80,000 Hours is a London-based organisation that conducts research on which careers have the largest positive social impact and provides career advice based on that research. It provides this advice on their website and podcast, and through one-on-one advice sessions. The organisation is part of the Centre for Effective Altruism, affiliated with the University of Oxford Uehiro Centre for Practical Ethics. The organisation's name refers to the typical amount of time someone spends working over a lifetime. It was one of the nonprofits funded by startup accelerator Y Combinator in 2015.
According to 80,000 Hours, some careers aimed at doing good are far more effective than others. They evaluate problems people can focus on solving in terms of their 'scale', 'neglectedness' and 'solvability', while career paths are rated on their potential for immediate social impact, on how well they set someone up to have an impact later on, and on personal fit with the reader.
The group emphasises that the positive impact of choosing a certain occupation should be measured by the amount of additional good that is created as a result of that choice, not by the amount of good done directly.
It considers indirect ways of making a difference, such as earning a high salary in a conventional career and donating a large portion of it, as well as more direct ways, such as scientific research or shaping government policy.
The moral philosopher Peter Singer mentions the example of banking and finance as a potentially high impact career through such donations in his TED Talk, "The why and how of effective altruism," where he discusses the work of 80,000 Hours.
80,000 Hours's primary focus is on advising talented graduates between the ages of 20 and 40.
It advocates long-termism, the view that the most important moral implications of our actions are their impacts on future generations, due to the large number of people who will or could exist in the future.
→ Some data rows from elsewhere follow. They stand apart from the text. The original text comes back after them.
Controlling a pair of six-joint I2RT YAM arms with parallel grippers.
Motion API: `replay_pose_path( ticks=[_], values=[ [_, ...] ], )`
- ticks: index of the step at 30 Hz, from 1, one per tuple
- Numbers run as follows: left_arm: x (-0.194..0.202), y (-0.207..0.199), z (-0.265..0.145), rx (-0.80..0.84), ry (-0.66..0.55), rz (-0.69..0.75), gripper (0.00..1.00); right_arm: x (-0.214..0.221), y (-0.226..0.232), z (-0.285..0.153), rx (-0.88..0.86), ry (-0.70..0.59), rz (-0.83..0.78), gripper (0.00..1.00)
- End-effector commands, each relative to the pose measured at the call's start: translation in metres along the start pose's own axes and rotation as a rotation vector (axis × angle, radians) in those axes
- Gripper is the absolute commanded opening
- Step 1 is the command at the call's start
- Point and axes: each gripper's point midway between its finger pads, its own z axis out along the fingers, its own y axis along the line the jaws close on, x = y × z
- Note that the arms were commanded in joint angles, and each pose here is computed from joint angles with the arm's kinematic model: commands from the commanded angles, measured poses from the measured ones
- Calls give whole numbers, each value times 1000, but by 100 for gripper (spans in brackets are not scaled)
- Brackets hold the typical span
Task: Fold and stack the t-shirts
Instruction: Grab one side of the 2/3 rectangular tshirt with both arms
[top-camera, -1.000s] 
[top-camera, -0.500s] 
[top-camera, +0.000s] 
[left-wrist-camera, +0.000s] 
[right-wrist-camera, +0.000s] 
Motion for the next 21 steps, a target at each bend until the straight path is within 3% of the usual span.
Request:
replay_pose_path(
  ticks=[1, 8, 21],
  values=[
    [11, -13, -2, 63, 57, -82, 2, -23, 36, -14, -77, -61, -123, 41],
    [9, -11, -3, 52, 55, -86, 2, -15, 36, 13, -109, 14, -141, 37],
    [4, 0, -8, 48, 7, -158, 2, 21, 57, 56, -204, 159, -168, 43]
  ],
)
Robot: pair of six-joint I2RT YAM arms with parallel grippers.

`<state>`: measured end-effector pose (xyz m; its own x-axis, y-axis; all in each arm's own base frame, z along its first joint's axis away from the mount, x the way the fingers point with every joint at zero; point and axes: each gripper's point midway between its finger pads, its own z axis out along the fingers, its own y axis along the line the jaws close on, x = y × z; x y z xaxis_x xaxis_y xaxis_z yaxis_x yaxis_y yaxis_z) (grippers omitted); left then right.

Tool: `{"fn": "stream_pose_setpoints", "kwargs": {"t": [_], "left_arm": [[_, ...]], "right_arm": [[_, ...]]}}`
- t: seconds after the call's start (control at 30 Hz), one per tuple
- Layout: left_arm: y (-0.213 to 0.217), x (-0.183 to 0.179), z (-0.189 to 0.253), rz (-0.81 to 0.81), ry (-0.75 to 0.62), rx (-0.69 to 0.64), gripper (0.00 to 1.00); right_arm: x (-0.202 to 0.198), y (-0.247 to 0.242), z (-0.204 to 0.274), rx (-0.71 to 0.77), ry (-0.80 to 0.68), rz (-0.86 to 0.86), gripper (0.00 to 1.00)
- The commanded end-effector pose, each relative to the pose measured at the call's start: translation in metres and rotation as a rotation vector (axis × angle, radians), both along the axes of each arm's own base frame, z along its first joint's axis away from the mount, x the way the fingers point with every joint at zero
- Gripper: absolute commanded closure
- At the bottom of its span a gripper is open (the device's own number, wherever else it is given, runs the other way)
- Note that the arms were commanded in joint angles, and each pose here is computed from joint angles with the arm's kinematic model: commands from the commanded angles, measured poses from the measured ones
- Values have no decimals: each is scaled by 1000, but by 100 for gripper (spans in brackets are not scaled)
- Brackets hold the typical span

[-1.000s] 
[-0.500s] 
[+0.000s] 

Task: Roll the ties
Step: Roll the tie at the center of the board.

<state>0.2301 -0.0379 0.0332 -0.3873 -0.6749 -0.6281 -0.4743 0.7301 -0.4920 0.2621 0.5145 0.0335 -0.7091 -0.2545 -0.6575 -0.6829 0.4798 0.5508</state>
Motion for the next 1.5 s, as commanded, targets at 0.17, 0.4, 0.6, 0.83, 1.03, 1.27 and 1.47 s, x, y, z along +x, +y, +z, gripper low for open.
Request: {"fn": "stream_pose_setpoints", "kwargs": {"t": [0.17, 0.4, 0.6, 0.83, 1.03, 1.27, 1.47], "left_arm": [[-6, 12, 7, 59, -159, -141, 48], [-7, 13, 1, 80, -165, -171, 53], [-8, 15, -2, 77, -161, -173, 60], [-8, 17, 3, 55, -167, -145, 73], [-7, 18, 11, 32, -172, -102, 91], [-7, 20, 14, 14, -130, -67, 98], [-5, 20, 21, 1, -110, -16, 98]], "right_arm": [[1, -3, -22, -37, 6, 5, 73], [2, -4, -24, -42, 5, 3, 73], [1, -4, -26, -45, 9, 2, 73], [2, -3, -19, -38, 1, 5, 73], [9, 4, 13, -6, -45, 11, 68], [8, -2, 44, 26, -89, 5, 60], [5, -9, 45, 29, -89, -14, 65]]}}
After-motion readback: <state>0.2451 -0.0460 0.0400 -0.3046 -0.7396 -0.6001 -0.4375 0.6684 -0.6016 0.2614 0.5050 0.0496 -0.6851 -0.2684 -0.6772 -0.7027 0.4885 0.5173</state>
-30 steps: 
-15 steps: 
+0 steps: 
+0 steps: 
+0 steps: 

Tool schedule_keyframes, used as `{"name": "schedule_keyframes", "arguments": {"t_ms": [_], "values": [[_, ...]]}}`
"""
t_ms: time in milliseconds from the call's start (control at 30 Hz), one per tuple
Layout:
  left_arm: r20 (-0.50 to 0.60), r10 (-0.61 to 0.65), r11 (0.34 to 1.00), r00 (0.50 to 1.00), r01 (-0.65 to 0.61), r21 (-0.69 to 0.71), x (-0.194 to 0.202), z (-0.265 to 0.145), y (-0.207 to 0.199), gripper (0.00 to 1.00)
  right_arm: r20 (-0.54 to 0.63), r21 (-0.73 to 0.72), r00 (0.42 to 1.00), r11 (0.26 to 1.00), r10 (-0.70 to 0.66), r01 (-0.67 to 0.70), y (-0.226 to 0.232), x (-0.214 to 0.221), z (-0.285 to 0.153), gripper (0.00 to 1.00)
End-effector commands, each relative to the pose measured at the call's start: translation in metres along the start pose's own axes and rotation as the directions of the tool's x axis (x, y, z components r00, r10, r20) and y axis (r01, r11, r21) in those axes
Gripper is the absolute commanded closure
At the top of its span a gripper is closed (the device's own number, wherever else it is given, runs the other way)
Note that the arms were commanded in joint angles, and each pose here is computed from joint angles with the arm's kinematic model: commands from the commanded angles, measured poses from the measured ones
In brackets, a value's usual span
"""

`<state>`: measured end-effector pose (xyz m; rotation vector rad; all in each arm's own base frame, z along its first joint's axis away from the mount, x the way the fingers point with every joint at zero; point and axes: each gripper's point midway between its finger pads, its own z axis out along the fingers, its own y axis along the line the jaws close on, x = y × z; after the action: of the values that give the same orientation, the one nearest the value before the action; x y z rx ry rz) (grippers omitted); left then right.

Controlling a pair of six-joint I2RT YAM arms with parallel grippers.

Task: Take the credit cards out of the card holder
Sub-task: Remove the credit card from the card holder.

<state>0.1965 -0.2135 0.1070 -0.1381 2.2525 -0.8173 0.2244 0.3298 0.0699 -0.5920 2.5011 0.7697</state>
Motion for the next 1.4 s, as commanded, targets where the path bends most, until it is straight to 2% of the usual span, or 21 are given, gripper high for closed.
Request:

Accordingly, the organization spends significant resources considering interventions perceived to have persiting effects over time, such as preventing nuclear warfare or a particularly severe pandemic, improving relations between China and the United States, or enhancing decision-making in large organisations.
80,000 Hours has promoted the idea that pursuing a high-earning career and donating a significant portion of the income to cost-effective charities can be an effective philanthropic strategy for some people. John Humphrys criticised this idea on the BBC Today programme, saying that people interested in becoming wealthy tend to be selfish and that idealistic young people will become cynical as they age.
This idea was also criticised in the Oxford Left Review, where Pete Mills wrote that lucrative careers perpetuate an unjust system. In addition, he argues that because the likelihood of bringing about social change is difficult to quantify, 80,000 Hours is biased toward quantifiable methods of doing good.
The effective altruism movement, of which 80,000 Hours is a part, has been criticised by Ken Berger, the founder of Charity Navigator for its efforts to objectively compare and prioritise charitable causes, which he believes to be a subjective process that is the responsibility of individual donors. William MacAskill responded to this article justifying the need to figure out which charities do the most good.